And here is the decompressor (much simpler)

Code: Select all

function smaz_decompress(in as string) as string


	dim as string Smaz_rcb(254) = {" ", "the", "e", "t", "a", "of", "o", "and", "i", "n", "s", "e ", "r", " th",_
	" t", "in", "he", "th", "h", "he ", "to", !"\r\n", "l", "s ", "d", " a", "an",_
	"er", "c", " o", "d ", "on", " of", "re", "of ", "t ", ", ", "is", "u", "at",_
	"   ", "n ", "or", "which", "f", "m", "as", "it", "that", !"\n", "was", "en",_
	"  ", " w", "es", " an", " i", !"\r", "f ", "g", "p", "nd", " s", "nd ", "ed ",_
	"w", "ed", "http://", "for", "te", "ing", "y ", "The", " c", "ti", "r ", "his",_
	"st", " in", "ar", "nt", ",", " to", "y", "ng", " h", "with", "le", "al", "to ",_
	"b", "ou", "be", "were", " b", "se", "o ", "ent", "ha", "ng ", "their", !"\"",_
	"hi", "from", " f", "in ", "de", "ion", "me", "v", ".", "ve", "all", "re ",_
	"ri", "ro", "is ", "co", "f t", "are", "ea", ". ", "her", " m", "er ", " p",_
	"es ", "by", "they", "di", "ra", "ic", "not", "s, ", "d t", "at ", "ce", "la",_
	"h ", "ne", "as ", "tio", "on ", "n t", "io", "we", " a ", "om", ", a", "s o",_
	"ur", "li", "ll", "ch", "had", "this", "e t", "g ", !"e\r\n", " wh", "ere",_
	" co", "e o", "a ", "us", " d", "ss", !"\n\r\n", !"\r\n\r", !"=\"", " be", " e",_
	"s a", "ma", "one", "t t", "or ", "but", "el", "so", "l ", "e s", "s,", "no",_
	"ter", " wa", "iv", "ho", "e a", " r", "hat", "s t", "ns", "ch ", "wh", "tr",_
	"ut", "/", "have", "ly ", "ta", " ha", " on", "tha", "-", " l", "ati", "en ",_
	"pe", " re", "there", "ass", "si", " fo", "wa", "ec", "our", "who", "its", "z",_
	"fo", "rs", ">", "ot", "un", "<", "im", "th ", "nc", "ate", "><", "ver", "ad",_
	" we", "ly", "ee", " n", "id", " cl", "ac", "il", "</", "rt", " wi", "div",_
	"e, ", " it", "whi", " ma", "ge", "x", "e c", "men", ".com"}

	dim o as string
	dim c as string

	dim p as integer=1

	do until p>len(in)
		c=mid(in,p,1)

		if c=chr(254) then	'verbatim byte
			o=o+mid(in,p+1,1)
			p+=2
		elseif c=chr(255) then 	'verbatim string
			dim l as integer=asc(mid(in,p+1,1))+1
			o=o+mid(in,p+2,l)
			p+=2+l
		else			'Codebook entry
			o=o+Smaz_rcb(asc(c))
			p+=1
		end if
			


	loop 
	return o

end function

marcov · Post by **marcov** » Dec 11, 2020 11:01

Such concerns are the starting point of Huffman compression.

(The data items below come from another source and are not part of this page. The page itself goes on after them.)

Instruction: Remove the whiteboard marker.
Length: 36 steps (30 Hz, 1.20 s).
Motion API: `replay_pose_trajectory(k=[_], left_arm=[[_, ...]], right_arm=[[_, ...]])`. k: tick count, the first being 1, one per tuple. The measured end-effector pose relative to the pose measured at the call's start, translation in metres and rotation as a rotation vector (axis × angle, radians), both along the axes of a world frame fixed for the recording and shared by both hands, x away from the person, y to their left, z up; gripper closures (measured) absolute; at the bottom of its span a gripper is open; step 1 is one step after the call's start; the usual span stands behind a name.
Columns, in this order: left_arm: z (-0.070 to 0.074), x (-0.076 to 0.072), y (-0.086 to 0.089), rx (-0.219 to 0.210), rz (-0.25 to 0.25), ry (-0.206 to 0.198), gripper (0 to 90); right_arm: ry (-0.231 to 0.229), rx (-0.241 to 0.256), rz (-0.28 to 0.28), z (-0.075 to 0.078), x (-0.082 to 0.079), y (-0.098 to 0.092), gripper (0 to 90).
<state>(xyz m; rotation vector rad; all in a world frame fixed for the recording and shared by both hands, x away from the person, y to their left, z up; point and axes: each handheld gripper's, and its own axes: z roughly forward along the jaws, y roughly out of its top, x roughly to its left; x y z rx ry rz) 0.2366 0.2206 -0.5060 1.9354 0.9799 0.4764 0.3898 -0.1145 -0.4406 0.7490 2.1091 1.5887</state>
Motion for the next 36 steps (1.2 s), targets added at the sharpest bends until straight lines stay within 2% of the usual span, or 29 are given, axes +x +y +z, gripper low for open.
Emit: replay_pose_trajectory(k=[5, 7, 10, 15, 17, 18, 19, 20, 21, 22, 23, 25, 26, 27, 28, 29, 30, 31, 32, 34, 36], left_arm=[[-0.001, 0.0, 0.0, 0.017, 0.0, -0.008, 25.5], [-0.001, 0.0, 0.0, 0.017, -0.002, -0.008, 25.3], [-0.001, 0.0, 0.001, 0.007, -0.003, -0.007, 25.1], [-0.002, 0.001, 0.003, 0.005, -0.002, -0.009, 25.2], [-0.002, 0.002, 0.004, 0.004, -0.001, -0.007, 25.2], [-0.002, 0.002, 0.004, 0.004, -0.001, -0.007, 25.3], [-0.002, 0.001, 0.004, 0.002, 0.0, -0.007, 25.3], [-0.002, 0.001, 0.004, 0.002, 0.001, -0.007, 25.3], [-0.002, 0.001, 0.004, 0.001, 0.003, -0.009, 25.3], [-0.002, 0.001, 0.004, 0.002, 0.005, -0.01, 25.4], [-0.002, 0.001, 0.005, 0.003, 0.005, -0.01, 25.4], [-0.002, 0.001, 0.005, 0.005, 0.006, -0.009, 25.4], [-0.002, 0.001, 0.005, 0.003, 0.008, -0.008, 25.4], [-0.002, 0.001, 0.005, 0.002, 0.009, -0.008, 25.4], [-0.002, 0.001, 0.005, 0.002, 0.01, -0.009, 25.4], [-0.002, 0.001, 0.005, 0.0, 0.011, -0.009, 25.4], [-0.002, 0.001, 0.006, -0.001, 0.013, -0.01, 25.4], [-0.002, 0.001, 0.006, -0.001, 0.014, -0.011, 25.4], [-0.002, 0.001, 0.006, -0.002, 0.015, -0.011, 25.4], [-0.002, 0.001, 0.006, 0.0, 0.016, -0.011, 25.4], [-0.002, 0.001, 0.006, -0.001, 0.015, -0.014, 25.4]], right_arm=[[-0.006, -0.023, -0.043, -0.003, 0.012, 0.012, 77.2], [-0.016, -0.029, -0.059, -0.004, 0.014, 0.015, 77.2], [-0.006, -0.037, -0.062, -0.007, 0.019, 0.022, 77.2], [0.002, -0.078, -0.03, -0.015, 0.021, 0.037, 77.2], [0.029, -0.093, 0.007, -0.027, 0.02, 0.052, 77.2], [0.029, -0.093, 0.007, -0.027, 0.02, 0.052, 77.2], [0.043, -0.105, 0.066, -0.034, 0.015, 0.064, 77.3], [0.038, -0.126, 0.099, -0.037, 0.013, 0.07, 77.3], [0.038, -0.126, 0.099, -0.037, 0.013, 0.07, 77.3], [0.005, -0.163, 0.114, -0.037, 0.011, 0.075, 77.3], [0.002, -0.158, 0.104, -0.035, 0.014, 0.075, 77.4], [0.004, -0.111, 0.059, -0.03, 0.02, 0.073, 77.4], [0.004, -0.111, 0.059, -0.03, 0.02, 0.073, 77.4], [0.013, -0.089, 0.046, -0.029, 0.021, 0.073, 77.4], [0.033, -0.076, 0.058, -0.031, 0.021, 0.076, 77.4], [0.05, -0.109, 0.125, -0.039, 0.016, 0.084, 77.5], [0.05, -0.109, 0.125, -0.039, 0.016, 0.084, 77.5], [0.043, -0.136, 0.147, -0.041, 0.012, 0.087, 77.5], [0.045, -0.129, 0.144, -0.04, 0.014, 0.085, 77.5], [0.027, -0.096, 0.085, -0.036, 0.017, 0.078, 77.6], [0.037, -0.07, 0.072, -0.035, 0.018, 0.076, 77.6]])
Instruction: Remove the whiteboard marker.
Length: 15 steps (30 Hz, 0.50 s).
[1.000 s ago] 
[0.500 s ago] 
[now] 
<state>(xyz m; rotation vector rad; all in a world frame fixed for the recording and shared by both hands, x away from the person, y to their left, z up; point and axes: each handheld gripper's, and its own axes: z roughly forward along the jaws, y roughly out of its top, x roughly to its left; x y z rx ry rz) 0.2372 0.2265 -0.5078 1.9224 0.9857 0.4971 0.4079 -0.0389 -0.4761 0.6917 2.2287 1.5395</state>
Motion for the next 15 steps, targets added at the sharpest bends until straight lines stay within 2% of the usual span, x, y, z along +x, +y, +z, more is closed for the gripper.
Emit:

The next step is to avoid the fixed limit by using a variable coding, and make often used codes shorter. Then follows the realisation that the compression can be better if you code very frequent longer strings too if they are very frequent. (e.g. simple words with spaces like " the " might be also very frequent and are slightly larger)

Then you make the list of codes adaptable after start to adapt to differences in texts and presto, you have Huffman compression with a preloaded starting dictionary :-)

jj2007 · Post by **jj2007** » Dec 11, 2020 12:13

marcov wrote:Huffman compression with a preloaded starting dictionary :-)

My current 7-zip installation is 5MB, that's tiny compared to behemoths like Visual Studio, QT etc. Nobody would notice if you added a 10MB dictionary based on the bible, War and Peace and other fat English texts. That could result in a very efficient compressor for ... English text. And nothing else ;-)

dodicat · Post by **dodicat** » Dec 11, 2020 15:04

The bible is not English, it is written in many languages, probably Latin is the original.
War and Peace is Russian.
I think after UK breaks free at the end of this month English might not be the language of the EU, could be more and more French, or Esperanto might make a comeback.
So the compressor might be redundant earlier than expected.
At least Albert's was all embracing in concept, cosmopolitan and binary (and random) in method, but of course it is (was) still work in progress.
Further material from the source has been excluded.